• Required action: Write out the data exactly from its first line onward, ending with the line in which "Turning to image 5." appears.

[Entries taken from a collection]
+ + + + + + +

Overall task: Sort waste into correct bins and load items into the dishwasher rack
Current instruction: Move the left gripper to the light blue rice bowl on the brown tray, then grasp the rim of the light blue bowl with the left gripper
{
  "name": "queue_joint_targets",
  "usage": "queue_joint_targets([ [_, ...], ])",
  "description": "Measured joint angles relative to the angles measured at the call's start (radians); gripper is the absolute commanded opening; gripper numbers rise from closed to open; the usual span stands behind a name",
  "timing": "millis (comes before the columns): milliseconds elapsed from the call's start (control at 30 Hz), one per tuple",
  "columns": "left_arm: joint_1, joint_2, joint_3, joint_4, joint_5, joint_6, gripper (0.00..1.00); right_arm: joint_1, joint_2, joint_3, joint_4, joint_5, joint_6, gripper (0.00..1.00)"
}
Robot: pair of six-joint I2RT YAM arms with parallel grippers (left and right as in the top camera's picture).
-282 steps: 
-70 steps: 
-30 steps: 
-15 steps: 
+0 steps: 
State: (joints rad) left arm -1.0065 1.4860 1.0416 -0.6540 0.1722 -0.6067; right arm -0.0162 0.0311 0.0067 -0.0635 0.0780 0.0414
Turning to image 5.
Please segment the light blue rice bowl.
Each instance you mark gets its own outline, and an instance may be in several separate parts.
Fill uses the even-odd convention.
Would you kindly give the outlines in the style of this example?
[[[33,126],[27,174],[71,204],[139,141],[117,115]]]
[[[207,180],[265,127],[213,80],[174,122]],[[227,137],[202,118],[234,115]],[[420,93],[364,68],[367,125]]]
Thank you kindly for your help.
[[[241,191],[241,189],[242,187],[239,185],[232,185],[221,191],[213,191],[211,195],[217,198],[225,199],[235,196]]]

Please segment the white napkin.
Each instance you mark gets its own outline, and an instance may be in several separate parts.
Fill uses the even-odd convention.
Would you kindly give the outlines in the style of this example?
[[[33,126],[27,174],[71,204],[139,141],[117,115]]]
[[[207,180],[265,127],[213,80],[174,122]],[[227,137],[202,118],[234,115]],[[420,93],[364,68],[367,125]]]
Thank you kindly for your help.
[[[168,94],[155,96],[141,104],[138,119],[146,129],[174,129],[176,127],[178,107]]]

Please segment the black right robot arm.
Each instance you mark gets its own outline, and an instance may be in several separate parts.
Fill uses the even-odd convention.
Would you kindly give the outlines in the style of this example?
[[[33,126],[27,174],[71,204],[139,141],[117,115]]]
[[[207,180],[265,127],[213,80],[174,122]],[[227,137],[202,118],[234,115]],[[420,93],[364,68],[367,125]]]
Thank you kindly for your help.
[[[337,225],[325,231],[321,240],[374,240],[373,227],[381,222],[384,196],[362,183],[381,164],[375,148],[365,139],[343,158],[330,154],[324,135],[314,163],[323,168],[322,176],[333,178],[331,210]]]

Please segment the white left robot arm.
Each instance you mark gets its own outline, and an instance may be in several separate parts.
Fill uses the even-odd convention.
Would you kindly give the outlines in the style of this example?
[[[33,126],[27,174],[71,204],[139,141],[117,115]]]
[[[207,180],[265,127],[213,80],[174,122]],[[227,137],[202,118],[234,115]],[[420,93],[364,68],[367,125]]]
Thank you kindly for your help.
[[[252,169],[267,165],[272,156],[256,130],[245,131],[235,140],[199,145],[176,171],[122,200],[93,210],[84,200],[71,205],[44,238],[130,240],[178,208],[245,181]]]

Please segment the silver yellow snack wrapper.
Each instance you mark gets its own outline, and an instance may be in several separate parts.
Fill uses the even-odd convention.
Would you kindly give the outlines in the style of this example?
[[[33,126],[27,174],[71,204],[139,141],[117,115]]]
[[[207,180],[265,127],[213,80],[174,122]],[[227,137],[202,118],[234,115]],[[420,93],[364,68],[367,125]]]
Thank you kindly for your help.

+ + + + + + +

• Solution for this problem:
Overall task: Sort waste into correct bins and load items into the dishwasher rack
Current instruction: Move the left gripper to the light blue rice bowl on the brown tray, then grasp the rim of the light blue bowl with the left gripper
{
  "name": "queue_joint_targets",
  "usage": "queue_joint_targets([ [_, ...], ])",
  "description": "Measured joint angles relative to the angles measured at the call's start (radians); gripper is the absolute commanded opening; gripper numbers rise from closed to open; the usual span stands behind a name",
  "timing": "millis (comes before the columns): milliseconds elapsed from the call's start (control at 30 Hz), one per tuple",
  "columns": "left_arm: joint_1, joint_2, joint_3, joint_4, joint_5, joint_6, gripper (0.00..1.00); right_arm: joint_1, joint_2, joint_3, joint_4, joint_5, joint_6, gripper (0.00..1.00)"
}
Robot: pair of six-joint I2RT YAM arms with parallel grippers (left and right as in the top camera's picture).
-282 steps: 
-70 steps: 
-30 steps: 
-15 steps: 
+0 steps: 
State: (joints rad) left arm -1.0065 1.4860 1.0416 -0.6540 0.1722 -0.6067; right arm -0.0162 0.0311 0.0067 -0.0635 0.0780 0.0414
Turning to image 5.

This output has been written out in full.